Volevo parlare del tempo che trascorre, quanto ne buttiamo, quanto valorizziamo poco l’attesa. C’entra sempre la speranza; non sappiamo più attendere perché siamo a corto di speranza.
Il termine significa tendere a…. tendere a un qualcosa a cui noi aspiriamo.
Perciò se noi abbiamo una giusta speranza, sappiamo anche attendere e trascorrere il tempo nel modo migliore.
Riuscire a parlare di un tale argomento, facendo molto ridere lo spettatore senza mai una volgarità, è una sfida che abbiamo vinto a mani basse. Ha sorpreso anche me, è stata una grande soddisfazione e mi diverte anche farlo perché parliamo di argomenti importanti ma con la capacità di sorridere, di ridere, che dovrebbe appartenere alla nostra vita quotidiana.

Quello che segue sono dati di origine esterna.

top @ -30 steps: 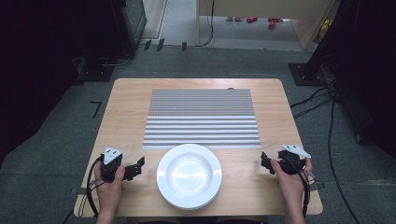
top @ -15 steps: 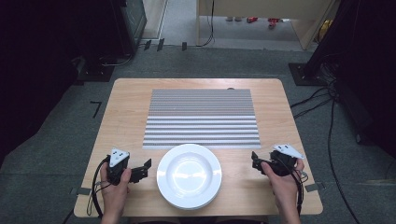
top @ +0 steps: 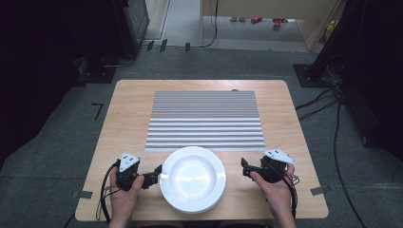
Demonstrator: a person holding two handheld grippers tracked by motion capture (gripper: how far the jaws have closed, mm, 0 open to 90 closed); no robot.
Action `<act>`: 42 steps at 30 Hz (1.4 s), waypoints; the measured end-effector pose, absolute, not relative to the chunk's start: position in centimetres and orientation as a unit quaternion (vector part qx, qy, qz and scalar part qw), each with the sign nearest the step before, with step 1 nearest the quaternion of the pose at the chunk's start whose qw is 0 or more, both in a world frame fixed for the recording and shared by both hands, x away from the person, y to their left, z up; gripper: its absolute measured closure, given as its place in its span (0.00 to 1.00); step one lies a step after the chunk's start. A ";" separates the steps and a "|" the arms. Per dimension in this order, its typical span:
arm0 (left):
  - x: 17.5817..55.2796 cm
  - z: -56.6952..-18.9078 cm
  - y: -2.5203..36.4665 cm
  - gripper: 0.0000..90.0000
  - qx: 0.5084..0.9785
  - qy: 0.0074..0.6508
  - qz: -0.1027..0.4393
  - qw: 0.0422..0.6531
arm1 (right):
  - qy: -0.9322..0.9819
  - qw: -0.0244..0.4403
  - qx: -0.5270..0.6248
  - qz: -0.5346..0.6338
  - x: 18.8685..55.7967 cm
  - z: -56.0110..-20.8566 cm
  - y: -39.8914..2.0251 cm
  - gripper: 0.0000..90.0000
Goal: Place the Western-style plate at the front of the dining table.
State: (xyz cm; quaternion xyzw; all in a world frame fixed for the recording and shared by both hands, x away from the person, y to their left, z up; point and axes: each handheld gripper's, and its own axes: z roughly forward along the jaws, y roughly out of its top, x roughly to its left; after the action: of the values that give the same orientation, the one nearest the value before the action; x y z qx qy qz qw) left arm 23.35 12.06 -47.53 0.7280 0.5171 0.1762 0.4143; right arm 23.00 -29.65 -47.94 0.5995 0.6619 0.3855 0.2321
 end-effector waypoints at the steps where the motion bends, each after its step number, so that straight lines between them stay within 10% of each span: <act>1: 23.3 -47.5 11.9 0.10 0.729 0.515 0.175 0.415 | 0.661 0.233 0.599 0.388 22.9 -47.9 -29.5 0.05; 25: 22.5 -48.2 8.5 0.17 0.766 0.486 0.126 0.402 | 0.665 0.231 0.569 0.425 21.4 -47.7 -25.2 0.39; 42: 22.3 -48.5 8.8 0.60 0.760 0.495 0.121 0.403 | 0.679 0.127 0.567 0.449 21.1 -48.5 -23.4 0.69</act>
State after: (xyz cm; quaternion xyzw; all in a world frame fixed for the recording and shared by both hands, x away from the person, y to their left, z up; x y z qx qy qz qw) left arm 22.35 8.78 -48.50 0.7599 0.4951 0.1211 0.4034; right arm 21.06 -23.36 -48.50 0.5668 0.6789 0.4490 0.1274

Quando ho scritto “Ti posso spiegare” volevo convincere che non era necessario rivolgersi a testi stranieri per far ridere, che mi costringevano a fare mentre io affermavo che noi siamo più capaci di riuscire a far ridere il pubblico anche con la semplicità.
I testi li ho scritti e li interpreto io.
Hanno tutti un comune denominatore: riempire i teatri e riuscire a far ridere senza essere mai volgari.

Certo non si può raccontare una persona come Michele in poche righe. Ma non vi sembra che bastino per essere stimolati ad andare a vederlo in teatro?